[Stored items from a collection]

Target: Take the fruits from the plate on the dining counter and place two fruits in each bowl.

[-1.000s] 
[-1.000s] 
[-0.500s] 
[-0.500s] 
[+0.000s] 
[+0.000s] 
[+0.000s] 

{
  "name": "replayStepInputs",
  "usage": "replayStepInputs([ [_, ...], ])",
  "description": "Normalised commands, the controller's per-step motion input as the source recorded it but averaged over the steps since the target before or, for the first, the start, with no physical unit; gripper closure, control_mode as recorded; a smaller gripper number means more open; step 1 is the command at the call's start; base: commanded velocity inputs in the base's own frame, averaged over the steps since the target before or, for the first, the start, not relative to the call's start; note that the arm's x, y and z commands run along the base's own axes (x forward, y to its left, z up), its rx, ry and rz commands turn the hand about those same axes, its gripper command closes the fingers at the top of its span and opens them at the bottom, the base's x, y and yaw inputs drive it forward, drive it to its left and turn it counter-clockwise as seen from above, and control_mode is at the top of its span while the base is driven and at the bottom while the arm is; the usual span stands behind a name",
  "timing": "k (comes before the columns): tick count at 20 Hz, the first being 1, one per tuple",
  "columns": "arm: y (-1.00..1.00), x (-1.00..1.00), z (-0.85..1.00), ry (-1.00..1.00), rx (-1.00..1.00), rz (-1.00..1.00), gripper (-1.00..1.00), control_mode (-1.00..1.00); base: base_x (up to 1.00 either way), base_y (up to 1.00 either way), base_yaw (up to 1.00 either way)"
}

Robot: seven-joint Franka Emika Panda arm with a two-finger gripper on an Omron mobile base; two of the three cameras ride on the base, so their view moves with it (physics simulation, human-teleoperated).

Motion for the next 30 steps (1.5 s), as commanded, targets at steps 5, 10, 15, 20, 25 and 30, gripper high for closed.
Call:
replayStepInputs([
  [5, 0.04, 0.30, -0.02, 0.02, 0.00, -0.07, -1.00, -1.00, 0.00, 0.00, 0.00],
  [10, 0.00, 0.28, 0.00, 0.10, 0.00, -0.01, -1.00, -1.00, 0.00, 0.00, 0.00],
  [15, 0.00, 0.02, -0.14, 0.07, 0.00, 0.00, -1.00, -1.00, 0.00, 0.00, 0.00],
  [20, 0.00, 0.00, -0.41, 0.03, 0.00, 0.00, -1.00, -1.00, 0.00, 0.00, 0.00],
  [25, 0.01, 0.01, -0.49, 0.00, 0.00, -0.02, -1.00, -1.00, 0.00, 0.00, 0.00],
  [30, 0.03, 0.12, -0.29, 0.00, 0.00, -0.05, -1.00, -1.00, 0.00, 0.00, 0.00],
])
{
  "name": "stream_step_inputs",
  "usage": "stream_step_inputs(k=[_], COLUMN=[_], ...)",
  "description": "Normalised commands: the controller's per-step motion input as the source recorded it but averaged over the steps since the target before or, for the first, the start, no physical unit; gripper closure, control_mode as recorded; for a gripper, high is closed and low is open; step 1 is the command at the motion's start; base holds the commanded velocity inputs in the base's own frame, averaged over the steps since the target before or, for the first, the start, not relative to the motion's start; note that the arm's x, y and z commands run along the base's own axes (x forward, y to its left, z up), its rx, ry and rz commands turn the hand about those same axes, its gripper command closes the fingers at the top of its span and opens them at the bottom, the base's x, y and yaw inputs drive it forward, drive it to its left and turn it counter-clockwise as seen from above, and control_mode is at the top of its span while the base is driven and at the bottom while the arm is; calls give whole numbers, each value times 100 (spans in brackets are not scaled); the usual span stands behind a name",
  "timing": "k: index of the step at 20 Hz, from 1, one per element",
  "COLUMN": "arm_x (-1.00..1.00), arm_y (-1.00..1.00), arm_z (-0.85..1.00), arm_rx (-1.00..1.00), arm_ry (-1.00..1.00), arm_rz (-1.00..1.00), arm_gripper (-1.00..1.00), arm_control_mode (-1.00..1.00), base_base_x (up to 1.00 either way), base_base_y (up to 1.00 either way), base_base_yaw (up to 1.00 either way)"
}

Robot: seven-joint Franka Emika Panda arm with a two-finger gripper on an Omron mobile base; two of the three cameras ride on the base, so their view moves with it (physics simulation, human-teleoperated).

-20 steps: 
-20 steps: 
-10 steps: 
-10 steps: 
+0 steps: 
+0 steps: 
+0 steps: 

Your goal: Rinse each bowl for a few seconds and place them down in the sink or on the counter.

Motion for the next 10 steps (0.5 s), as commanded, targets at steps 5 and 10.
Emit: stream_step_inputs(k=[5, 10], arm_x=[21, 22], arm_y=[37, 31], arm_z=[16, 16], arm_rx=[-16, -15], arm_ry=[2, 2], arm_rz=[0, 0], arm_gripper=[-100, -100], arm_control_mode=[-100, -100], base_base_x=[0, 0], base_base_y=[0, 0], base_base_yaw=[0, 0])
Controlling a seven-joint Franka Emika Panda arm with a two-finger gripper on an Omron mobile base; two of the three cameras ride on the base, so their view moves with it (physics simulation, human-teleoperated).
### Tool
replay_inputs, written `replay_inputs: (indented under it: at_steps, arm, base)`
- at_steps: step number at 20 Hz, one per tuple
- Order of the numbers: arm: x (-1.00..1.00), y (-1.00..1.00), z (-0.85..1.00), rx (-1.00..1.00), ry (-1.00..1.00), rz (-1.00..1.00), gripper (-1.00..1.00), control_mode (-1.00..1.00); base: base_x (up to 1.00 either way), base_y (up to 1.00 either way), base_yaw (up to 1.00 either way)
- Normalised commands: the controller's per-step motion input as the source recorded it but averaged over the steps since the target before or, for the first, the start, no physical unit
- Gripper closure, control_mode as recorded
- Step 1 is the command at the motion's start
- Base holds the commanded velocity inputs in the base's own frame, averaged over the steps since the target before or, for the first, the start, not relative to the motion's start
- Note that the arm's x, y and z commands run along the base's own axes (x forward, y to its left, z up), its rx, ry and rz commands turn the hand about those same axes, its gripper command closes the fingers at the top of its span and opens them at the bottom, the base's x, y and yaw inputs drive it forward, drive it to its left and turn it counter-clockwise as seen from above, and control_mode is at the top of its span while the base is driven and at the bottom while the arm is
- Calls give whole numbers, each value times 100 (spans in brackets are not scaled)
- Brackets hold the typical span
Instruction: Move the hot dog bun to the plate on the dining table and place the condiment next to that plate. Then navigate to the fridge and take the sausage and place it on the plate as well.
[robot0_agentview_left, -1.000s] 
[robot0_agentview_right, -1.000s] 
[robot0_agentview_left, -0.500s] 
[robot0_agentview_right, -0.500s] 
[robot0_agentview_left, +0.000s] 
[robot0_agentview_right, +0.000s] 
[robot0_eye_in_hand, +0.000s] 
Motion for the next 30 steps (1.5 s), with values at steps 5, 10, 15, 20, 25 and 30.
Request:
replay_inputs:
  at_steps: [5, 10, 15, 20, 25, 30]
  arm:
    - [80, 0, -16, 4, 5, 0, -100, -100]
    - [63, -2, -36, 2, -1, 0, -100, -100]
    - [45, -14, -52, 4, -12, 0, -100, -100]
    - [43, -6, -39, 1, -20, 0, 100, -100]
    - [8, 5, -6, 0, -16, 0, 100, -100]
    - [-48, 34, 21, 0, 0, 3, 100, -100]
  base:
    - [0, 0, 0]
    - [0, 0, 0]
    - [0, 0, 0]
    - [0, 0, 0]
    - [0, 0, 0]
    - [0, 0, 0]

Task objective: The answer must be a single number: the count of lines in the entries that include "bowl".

Task response: 2